* Task brief *
Down to the last word, output the records below, skipping any images.
********
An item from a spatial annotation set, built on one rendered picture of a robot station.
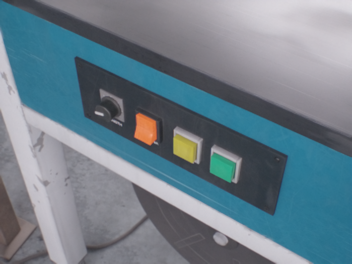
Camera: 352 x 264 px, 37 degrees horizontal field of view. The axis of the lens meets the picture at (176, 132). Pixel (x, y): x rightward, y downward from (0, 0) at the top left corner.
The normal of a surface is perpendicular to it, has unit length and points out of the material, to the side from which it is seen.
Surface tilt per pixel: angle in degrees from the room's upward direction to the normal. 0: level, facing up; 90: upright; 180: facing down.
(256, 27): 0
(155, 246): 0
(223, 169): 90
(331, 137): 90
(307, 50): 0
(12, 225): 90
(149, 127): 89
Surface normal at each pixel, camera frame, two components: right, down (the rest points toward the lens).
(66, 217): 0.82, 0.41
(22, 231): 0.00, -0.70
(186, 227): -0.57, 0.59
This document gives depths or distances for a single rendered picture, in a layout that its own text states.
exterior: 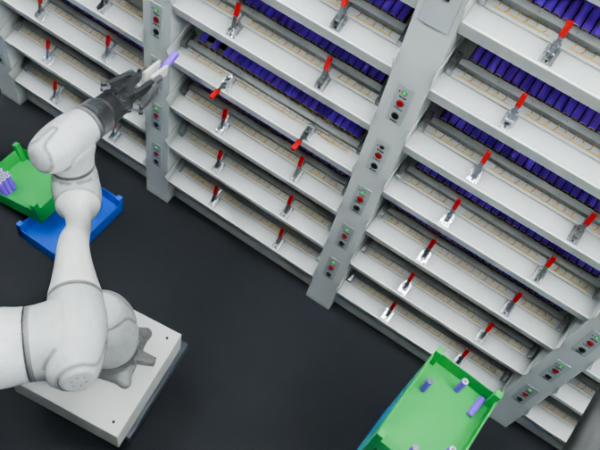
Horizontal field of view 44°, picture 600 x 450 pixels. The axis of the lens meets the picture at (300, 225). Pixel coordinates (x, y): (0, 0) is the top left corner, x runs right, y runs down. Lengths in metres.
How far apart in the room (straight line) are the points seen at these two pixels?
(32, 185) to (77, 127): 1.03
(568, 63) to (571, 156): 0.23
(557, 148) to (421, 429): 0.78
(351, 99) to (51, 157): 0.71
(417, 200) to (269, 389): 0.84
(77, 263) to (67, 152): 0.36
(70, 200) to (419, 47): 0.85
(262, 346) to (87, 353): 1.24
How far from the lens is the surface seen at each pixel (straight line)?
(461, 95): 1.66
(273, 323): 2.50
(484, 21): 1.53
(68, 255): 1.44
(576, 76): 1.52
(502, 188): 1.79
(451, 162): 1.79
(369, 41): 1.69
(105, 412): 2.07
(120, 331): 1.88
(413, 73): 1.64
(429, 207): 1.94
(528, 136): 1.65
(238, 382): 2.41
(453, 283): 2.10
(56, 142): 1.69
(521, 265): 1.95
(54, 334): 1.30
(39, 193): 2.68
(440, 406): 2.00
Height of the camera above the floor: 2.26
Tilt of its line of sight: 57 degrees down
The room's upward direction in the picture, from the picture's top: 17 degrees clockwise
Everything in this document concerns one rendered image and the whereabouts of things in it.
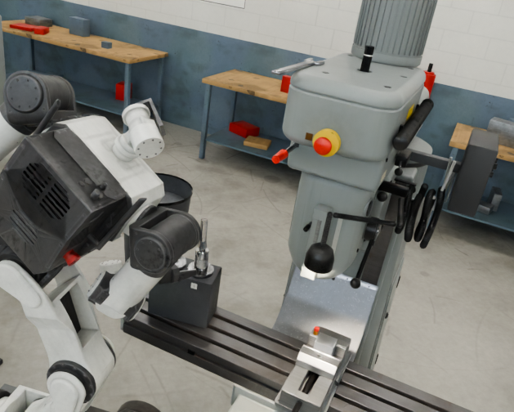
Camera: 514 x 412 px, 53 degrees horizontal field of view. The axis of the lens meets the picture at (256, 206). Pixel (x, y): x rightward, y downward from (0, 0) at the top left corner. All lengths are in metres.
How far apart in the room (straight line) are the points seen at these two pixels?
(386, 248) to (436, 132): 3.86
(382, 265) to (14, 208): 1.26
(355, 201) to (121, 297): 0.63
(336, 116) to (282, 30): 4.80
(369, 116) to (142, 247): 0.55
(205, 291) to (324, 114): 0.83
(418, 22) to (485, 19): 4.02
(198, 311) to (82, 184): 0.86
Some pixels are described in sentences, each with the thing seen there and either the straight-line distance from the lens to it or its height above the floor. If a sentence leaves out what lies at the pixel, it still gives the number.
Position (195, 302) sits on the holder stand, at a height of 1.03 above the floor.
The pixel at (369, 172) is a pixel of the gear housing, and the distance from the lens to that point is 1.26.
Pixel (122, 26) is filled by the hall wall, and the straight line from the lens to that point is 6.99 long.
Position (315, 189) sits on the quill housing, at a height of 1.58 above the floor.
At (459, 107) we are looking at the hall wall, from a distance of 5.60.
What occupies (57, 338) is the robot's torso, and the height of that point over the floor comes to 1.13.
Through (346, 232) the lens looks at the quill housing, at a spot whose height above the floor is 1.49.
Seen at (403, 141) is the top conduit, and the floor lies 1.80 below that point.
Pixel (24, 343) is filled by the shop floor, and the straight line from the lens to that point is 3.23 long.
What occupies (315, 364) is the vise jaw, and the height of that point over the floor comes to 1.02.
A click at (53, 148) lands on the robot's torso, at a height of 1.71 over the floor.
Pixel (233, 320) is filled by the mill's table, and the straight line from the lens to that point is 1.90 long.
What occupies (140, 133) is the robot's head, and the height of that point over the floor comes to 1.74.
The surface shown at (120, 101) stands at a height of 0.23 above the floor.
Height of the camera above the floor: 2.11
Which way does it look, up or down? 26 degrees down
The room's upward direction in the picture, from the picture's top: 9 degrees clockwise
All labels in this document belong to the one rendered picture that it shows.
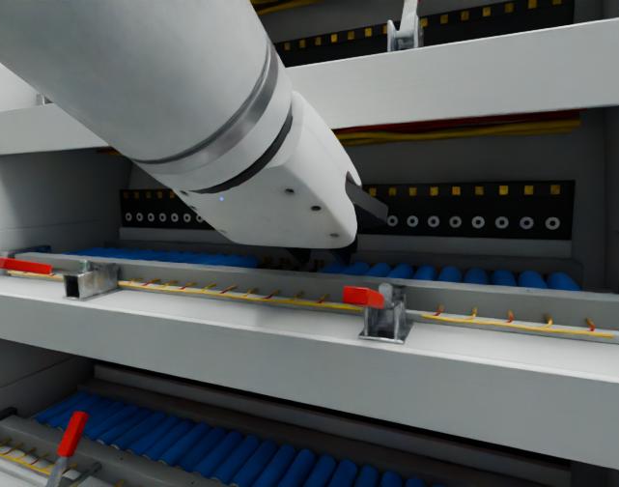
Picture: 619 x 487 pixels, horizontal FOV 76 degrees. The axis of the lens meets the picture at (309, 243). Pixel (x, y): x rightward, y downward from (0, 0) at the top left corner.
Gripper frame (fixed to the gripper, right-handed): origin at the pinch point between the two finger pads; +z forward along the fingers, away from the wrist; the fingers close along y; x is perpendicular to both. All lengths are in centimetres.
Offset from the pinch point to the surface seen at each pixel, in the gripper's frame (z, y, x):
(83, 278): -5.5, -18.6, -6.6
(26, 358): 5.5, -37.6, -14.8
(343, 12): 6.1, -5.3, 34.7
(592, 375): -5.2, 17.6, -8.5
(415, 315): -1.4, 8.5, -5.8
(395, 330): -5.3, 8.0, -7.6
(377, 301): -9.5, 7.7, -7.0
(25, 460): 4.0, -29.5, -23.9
********
* Expected answer *
An item from a spatial annotation set, built on one rendered picture of a robot station.
Camera: 352 x 264 px, 37 degrees horizontal field of view. The axis of the lens meets the picture at (176, 132). Pixel (x, y): x rightward, y downward from (0, 0) at the top left corner.
The normal of a surface is perpendicular to it, has unit length and points out of the material, to the side from which it is seen.
Surface tilt per pixel: angle in degrees from the room's upward direction to the normal. 0: level, facing up; 90: upright; 180: facing down.
(256, 27): 0
(155, 246): 0
(223, 169): 90
(331, 137): 90
(307, 50): 0
(12, 225): 90
(149, 127): 89
Surface normal at each pixel, camera frame, two components: right, down (the rest points toward the lens).
(66, 217): 0.82, 0.41
(22, 231): 0.00, -0.70
(186, 227): -0.57, 0.59
This document gives depths or distances for a single rendered picture, in a layout that its own text states.
exterior: 
Horizontal field of view 44°, picture 600 x 450 pixels. The axis of the lens meets the picture at (300, 225). Pixel coordinates (x, y): (0, 0) is the top left corner, x runs right, y runs down. Lengths in metres.
How far apart in the room (straight line) are the points seen at these two pixels?
(32, 185) to (77, 127): 1.03
(568, 63) to (571, 156): 0.23
(557, 148) to (421, 429): 0.78
(351, 99) to (51, 157): 0.71
(417, 200) to (269, 389): 0.84
(77, 263) to (67, 152): 0.36
(70, 200) to (419, 47): 0.85
(262, 346) to (87, 353): 1.24
How far from the lens is the surface seen at each pixel (straight line)?
(461, 95): 1.66
(273, 323): 2.50
(484, 21): 1.53
(68, 255): 1.44
(576, 76): 1.52
(502, 188): 1.79
(451, 162): 1.79
(369, 41): 1.69
(105, 412): 2.07
(120, 331): 1.88
(413, 73): 1.64
(429, 207): 1.94
(528, 136): 1.65
(238, 382): 2.41
(453, 283): 2.10
(56, 142): 1.69
(521, 265): 1.95
(54, 334): 1.30
(39, 193): 2.68
(440, 406): 2.00
Height of the camera above the floor: 2.26
Tilt of its line of sight: 57 degrees down
The room's upward direction in the picture, from the picture's top: 17 degrees clockwise
Everything in this document concerns one rendered image and the whereabouts of things in it.
Camera: 514 x 412 px, 53 degrees horizontal field of view. The axis of the lens meets the picture at (256, 206). Pixel (x, y): x rightward, y downward from (0, 0) at the top left corner. All lengths are in metres.
How far apart in the room (straight line) are the points seen at these two pixels?
(386, 248) to (436, 132): 3.86
(382, 265) to (14, 208): 1.26
(355, 201) to (121, 297): 0.63
(336, 116) to (282, 30): 4.80
(369, 116) to (142, 247): 0.55
(205, 291) to (324, 114): 0.83
(418, 22) to (485, 19): 4.02
(198, 311) to (82, 184): 0.86
Some pixels are described in sentences, each with the thing seen there and either the straight-line distance from the lens to it or its height above the floor. If a sentence leaves out what lies at the pixel, it still gives the number.
Position (195, 302) sits on the holder stand, at a height of 1.03 above the floor.
The pixel at (369, 172) is a pixel of the gear housing, and the distance from the lens to that point is 1.26.
Pixel (122, 26) is filled by the hall wall, and the straight line from the lens to that point is 6.99 long.
Position (315, 189) sits on the quill housing, at a height of 1.58 above the floor.
At (459, 107) we are looking at the hall wall, from a distance of 5.60.
What occupies (57, 338) is the robot's torso, and the height of that point over the floor comes to 1.13.
Through (346, 232) the lens looks at the quill housing, at a spot whose height above the floor is 1.49.
Seen at (403, 141) is the top conduit, and the floor lies 1.80 below that point.
Pixel (24, 343) is filled by the shop floor, and the straight line from the lens to that point is 3.23 long.
What occupies (315, 364) is the vise jaw, and the height of that point over the floor comes to 1.02.
A click at (53, 148) lands on the robot's torso, at a height of 1.71 over the floor.
Pixel (233, 320) is filled by the mill's table, and the straight line from the lens to that point is 1.90 long.
What occupies (140, 133) is the robot's head, and the height of that point over the floor comes to 1.74.
The surface shown at (120, 101) stands at a height of 0.23 above the floor.
Height of the camera above the floor: 2.11
Which way does it look, up or down? 26 degrees down
The room's upward direction in the picture, from the picture's top: 9 degrees clockwise
All labels in this document belong to the one rendered picture that it shows.
Picture: 619 x 487 pixels, horizontal FOV 76 degrees. The axis of the lens meets the picture at (309, 243). Pixel (x, y): x rightward, y downward from (0, 0) at the top left corner.
Gripper frame (fixed to the gripper, right-handed): origin at the pinch point between the two finger pads; +z forward along the fingers, away from the wrist; the fingers close along y; x is perpendicular to both. All lengths are in centimetres.
Offset from the pinch point to the surface seen at each pixel, in the gripper's frame (z, y, x):
(83, 278): -5.5, -18.6, -6.6
(26, 358): 5.5, -37.6, -14.8
(343, 12): 6.1, -5.3, 34.7
(592, 375): -5.2, 17.6, -8.5
(415, 315): -1.4, 8.5, -5.8
(395, 330): -5.3, 8.0, -7.6
(377, 301): -9.5, 7.7, -7.0
(25, 460): 4.0, -29.5, -23.9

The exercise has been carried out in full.